Example 1. Ash from burning coal basin rdaidah-Yuryakh (Republic of Sakha-Yakutia), containing: 0.11% yttrium, from 0.25% lanthanum, 0.52% of cerium, 0.022% of dysprosium, 0.008% of ytterbium and other rare earth elements is heated under stirring with 3M (˜17%) nitric acid solution at T:W=1:8, a temperature of 90°C for 1 hour. The output of the cake is 61%. The solution is extracted: 91% yttrium, 75% of lanthanum, 72% of cerium, 90% of dysprosium and 93% of ytterbium. The solution is evaporated in 1,5-2 times and emuleret with 80% tributyl phosphate in kerosene at A:B=1:1. The distribution coefficients in the organic phase, respectively: 40 for yttrium, more than 5 for lanthanum and cerium, for more than 30 dysprosium and ytterbium. Upon contact of the extract with water in the ratio A:B=5:1 is achieved fully reextracted rare earth metals.

The raffinate then evaporated, and the residue is calcined at a temperature of 700°C for 1 hour. The degree of decomposition of salts is more than 98%.

Example 2. Ash from the combustion of brown coal Borodino basin (Krasnoyarsk region), containing 0.008% yttrium, heated under stirring with a 4M (˜17%) nitric acid solution at T:W=1:5, temperature 90°C for 1hour. The output of the cake is 49%. The solution is extracted 89% yttrium. The solution and rinse water evaporated up to the original volume and mixed with 80% tributyl phosphate in kerosene at A:B=1:1. The distribution coefficients of yttrium in the organic phase are more than 20. Upon contact of the extract with water in the ratio A:B=5:1 is achieved fully reextracted salts of rare earth metals.

The raffinate evaporated, the residue is calcined at a temperature of 700°C for 1 hour. The degree of decomposition of salts is more than 98%.

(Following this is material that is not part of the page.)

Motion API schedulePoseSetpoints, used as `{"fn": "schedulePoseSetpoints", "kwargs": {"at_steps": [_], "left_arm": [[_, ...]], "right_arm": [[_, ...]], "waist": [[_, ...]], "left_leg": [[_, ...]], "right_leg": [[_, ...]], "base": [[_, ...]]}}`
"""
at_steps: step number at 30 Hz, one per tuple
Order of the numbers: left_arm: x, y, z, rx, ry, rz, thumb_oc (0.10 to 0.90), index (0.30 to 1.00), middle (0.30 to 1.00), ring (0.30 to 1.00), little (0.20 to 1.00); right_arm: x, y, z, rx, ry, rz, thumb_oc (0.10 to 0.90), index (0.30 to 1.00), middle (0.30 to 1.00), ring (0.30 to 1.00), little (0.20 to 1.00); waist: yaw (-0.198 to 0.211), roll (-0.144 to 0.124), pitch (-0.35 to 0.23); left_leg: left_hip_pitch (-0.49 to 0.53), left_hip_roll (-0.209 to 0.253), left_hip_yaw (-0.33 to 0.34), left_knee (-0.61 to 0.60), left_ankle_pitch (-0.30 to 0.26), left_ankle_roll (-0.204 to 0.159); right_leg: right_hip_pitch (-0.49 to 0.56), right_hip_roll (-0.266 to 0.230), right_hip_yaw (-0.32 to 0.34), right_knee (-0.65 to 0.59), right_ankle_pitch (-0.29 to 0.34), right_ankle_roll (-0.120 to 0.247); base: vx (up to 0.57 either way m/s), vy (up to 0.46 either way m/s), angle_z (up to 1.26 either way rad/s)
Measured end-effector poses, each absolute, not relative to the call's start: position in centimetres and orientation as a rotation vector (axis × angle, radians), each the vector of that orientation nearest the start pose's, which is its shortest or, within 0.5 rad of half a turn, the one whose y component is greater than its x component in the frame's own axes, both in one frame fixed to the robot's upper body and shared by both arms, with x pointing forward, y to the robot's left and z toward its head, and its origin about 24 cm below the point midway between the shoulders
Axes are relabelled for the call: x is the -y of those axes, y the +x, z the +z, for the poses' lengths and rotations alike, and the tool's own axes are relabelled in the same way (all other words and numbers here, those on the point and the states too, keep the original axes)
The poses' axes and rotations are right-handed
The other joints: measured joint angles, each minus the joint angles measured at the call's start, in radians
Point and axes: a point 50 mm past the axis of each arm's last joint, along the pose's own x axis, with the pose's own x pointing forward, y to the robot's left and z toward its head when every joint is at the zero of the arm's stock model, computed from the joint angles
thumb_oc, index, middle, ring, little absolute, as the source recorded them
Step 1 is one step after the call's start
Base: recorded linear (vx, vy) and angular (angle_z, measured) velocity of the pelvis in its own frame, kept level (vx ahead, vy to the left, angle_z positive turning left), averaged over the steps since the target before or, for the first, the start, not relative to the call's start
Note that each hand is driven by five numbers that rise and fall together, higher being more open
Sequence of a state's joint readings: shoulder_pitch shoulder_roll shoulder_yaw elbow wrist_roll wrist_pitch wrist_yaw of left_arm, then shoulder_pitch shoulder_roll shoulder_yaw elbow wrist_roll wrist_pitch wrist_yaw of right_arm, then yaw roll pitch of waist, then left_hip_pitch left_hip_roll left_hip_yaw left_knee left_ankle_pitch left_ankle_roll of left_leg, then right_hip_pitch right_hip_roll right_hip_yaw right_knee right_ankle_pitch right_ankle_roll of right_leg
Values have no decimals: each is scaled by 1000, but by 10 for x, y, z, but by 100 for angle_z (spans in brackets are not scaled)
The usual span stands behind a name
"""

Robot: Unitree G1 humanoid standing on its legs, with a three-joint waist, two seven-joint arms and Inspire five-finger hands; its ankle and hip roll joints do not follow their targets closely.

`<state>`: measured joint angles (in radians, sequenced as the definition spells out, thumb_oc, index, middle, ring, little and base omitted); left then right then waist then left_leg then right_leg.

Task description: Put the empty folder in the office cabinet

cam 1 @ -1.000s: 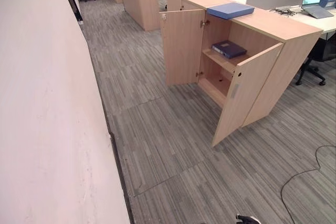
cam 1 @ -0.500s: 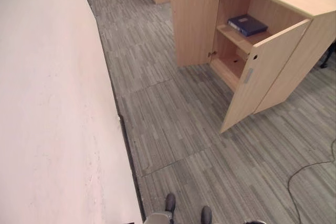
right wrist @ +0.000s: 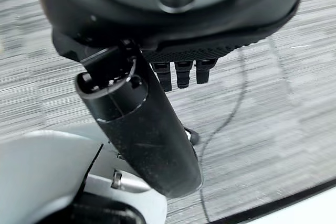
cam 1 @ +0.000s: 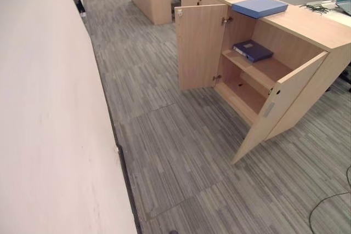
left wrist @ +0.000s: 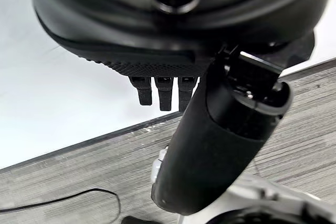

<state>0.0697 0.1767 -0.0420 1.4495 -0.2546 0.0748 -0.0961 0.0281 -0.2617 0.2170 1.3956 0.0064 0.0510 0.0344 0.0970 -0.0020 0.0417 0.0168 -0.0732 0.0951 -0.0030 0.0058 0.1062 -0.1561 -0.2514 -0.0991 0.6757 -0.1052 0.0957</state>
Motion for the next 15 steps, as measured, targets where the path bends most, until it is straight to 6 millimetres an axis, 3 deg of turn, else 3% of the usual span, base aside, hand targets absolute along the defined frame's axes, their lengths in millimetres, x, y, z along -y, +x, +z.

Example 3. Ash from burning coal basin rdaidah-Yuryakh (Republic of Sakha-Yakutia), containing: 0.15% yttrium, 0.27% of lanthanum, 0.085% of cerium, 0.025% of dysprosium, 0.0079% of ytterbium and other rare earth elements, is heated under stirring with 4,5M (˜25%) nitric acid solution at T:W=1:3, a temperature of 90°C for 1 hour. The output of the cake is 67%. The solution is extracted: 90.8% yttrium, 72% of lanthanum, 70% of cerium, 97.5% of dysprosium and 91.3% of ytterbium. The extractors of the type "mixer-settler" hold countercurrent extraction REM 80% tributyl phosphate in kerosene at A:B=1:1 (3-speed), washing of the extract with 1M solution of nitric acid at A:B=30:1 (2 stage with recirculation of aqueous solution) and re-extraction of water A:B=10:1 (2 stages). Extracting rare earth metals from solution after leaching in the reextract is more than 95%. Get rare earth is a product with a content of impurities of less than 10% (mass) of the oxides of rare-earth metals.

The raffinate evaporated, and the residue is calcined at a temperature of 700°in a rotary kiln for 2 hours. Pair of nitric acid trap in the absorption column of water. The result is a 25% solution of nitric acid with a yield of 92% of its initial amount, taken on the leaching of ash.

Example 4. Coal basin rdaidah-Yuryakh (Republic of Sakha-Yakutia), containing: 149 g/t - yttrium, 160 g/t lanthanum, 380 g/t - cerium, 28 g/t dysprosium, 16 g/t - ytterbium and other rare earth elements, is heated under stirring with a 1M solution of nitric acid at T:W=1:5 at 90°C for 1 hour. The extract in solution, respectively, is: 74,3% for yttrium, 80.1% for lanthanum, 85% for cerium, 80% of dysprosium, 69% for ytterbium. After evaporation of the solution of the nitrates of rare-earth metals extracted by tributyl phosphate and extravert water. Removing the REM for the 1st stage of extraction is more than 75%.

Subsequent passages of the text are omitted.